- **WHAT YOU WILL DO**
In the records that follow, the lines from the one containing "Get black left" to the one containing "Highlight the white floor cable.", inclusive, are to be given again exactly.

- **Records from a data source**
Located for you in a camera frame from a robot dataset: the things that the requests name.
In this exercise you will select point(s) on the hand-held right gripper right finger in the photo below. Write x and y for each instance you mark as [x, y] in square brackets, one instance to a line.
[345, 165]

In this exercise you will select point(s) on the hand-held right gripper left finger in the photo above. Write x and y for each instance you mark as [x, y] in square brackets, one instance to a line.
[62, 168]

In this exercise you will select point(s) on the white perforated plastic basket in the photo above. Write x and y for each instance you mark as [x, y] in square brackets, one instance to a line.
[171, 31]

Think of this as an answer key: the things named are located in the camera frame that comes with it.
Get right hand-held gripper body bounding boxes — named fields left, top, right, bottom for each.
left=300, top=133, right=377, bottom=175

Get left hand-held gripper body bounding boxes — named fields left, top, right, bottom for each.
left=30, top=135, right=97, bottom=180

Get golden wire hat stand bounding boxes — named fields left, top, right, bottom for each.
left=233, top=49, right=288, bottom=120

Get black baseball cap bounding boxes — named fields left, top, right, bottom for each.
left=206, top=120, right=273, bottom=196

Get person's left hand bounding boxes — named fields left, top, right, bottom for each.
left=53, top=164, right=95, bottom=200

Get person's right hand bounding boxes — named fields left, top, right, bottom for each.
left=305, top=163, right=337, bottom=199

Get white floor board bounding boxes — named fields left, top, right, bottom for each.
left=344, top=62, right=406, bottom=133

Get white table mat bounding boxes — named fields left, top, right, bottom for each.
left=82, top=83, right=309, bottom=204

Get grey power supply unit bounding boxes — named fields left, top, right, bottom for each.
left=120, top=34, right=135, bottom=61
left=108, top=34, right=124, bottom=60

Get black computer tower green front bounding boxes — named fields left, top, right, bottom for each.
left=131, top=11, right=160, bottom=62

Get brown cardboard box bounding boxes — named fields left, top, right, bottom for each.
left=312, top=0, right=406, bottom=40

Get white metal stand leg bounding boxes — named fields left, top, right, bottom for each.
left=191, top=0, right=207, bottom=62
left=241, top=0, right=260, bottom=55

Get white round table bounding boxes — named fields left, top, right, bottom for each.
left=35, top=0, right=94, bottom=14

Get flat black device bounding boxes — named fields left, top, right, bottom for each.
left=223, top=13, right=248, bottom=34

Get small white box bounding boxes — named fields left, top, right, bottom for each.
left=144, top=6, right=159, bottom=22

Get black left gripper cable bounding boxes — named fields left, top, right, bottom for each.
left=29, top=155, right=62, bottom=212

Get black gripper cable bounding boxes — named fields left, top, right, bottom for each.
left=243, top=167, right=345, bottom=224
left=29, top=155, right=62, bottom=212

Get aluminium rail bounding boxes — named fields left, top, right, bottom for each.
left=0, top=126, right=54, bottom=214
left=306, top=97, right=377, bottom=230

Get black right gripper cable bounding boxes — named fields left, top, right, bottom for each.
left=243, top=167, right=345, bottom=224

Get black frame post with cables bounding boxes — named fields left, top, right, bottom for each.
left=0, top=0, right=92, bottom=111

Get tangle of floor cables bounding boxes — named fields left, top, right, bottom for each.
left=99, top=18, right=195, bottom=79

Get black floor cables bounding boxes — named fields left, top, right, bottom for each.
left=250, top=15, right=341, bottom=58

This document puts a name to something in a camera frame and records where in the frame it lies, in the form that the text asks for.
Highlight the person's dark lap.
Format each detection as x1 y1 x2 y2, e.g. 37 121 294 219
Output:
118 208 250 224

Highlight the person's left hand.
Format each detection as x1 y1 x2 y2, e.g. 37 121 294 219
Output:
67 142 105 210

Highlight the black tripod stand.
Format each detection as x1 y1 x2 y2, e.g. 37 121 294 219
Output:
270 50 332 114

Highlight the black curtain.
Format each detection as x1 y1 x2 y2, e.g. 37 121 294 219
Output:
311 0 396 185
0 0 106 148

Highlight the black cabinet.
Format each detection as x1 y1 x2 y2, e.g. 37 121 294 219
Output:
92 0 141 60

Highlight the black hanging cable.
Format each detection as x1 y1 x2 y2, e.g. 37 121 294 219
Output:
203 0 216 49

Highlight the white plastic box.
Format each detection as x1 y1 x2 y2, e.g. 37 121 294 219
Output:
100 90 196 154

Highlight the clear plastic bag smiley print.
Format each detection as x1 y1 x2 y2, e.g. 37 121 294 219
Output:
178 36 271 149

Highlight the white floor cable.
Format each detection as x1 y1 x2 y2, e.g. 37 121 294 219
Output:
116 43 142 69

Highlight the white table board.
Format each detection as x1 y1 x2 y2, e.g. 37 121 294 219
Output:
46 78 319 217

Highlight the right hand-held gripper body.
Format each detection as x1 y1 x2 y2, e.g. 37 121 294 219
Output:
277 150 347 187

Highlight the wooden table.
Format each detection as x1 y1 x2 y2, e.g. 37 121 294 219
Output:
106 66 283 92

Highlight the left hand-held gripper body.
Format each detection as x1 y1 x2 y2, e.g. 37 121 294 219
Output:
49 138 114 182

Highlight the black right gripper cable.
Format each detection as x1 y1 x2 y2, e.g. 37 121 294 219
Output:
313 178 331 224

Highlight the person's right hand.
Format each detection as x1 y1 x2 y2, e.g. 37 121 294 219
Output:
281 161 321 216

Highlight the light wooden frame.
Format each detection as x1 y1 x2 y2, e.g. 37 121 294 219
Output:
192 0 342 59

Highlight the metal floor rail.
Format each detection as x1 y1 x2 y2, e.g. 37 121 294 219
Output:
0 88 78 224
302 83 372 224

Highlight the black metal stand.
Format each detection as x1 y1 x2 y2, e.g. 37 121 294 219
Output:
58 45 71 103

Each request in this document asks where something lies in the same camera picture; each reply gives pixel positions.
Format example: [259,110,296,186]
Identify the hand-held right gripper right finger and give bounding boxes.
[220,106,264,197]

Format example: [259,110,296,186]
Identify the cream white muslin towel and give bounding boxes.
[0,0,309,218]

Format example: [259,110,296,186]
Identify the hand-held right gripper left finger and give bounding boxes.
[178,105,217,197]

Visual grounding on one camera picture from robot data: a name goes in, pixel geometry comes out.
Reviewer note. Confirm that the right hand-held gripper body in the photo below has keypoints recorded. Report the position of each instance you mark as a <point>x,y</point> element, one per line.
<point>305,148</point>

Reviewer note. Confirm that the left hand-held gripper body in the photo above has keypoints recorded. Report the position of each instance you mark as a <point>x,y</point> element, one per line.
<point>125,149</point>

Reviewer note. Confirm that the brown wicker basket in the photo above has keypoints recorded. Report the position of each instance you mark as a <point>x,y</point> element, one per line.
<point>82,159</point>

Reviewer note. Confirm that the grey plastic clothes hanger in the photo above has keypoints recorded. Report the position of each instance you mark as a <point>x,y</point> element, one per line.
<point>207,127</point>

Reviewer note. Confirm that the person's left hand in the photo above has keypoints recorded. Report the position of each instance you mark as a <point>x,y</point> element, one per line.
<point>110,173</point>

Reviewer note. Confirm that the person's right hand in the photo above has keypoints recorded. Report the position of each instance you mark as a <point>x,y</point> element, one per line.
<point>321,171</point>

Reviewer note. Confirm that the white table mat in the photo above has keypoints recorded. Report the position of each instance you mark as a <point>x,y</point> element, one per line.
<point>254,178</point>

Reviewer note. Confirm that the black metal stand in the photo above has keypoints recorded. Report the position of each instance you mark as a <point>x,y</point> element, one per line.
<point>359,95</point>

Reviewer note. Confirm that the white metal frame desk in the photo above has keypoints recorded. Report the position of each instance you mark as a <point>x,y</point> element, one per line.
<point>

- **ANSWER AREA**
Get black left gripper cable bounding boxes — named fields left, top, right, bottom for each.
left=29, top=155, right=62, bottom=212

Get black gripper cable bounding boxes — named fields left, top, right, bottom for each.
left=243, top=167, right=345, bottom=224
left=29, top=155, right=62, bottom=212

Get aluminium rail bounding boxes — named fields left, top, right, bottom for each.
left=0, top=126, right=54, bottom=214
left=306, top=97, right=377, bottom=230

Get black right gripper cable bounding boxes — named fields left, top, right, bottom for each.
left=243, top=167, right=345, bottom=224

Get black frame post with cables bounding boxes — named fields left, top, right, bottom for each.
left=0, top=0, right=92, bottom=111

Get tangle of floor cables bounding boxes — named fields left, top, right, bottom for each.
left=99, top=18, right=195, bottom=79

Get black floor cables bounding boxes — named fields left, top, right, bottom for each.
left=250, top=15, right=341, bottom=58

This document puts a name to something in a camera frame and records where in the frame it lies, in the form that the text asks for.
Highlight the person's dark lap.
Format each detection as x1 y1 x2 y2, e.g. 37 121 294 219
Output:
118 208 250 224

Highlight the person's left hand.
Format each detection as x1 y1 x2 y2, e.g. 37 121 294 219
Output:
67 142 105 210

Highlight the black tripod stand.
Format each detection as x1 y1 x2 y2, e.g. 37 121 294 219
Output:
270 50 332 114

Highlight the black curtain.
Format each detection as x1 y1 x2 y2, e.g. 37 121 294 219
Output:
311 0 396 185
0 0 106 148

Highlight the black cabinet.
Format each detection as x1 y1 x2 y2, e.g. 37 121 294 219
Output:
92 0 141 60

Highlight the black hanging cable.
Format each detection as x1 y1 x2 y2, e.g. 37 121 294 219
Output:
203 0 216 49

Highlight the white plastic box.
Format each detection as x1 y1 x2 y2, e.g. 37 121 294 219
Output:
100 90 196 154

Highlight the clear plastic bag smiley print.
Format each detection as x1 y1 x2 y2, e.g. 37 121 294 219
Output:
178 36 271 149

Highlight the white floor cable.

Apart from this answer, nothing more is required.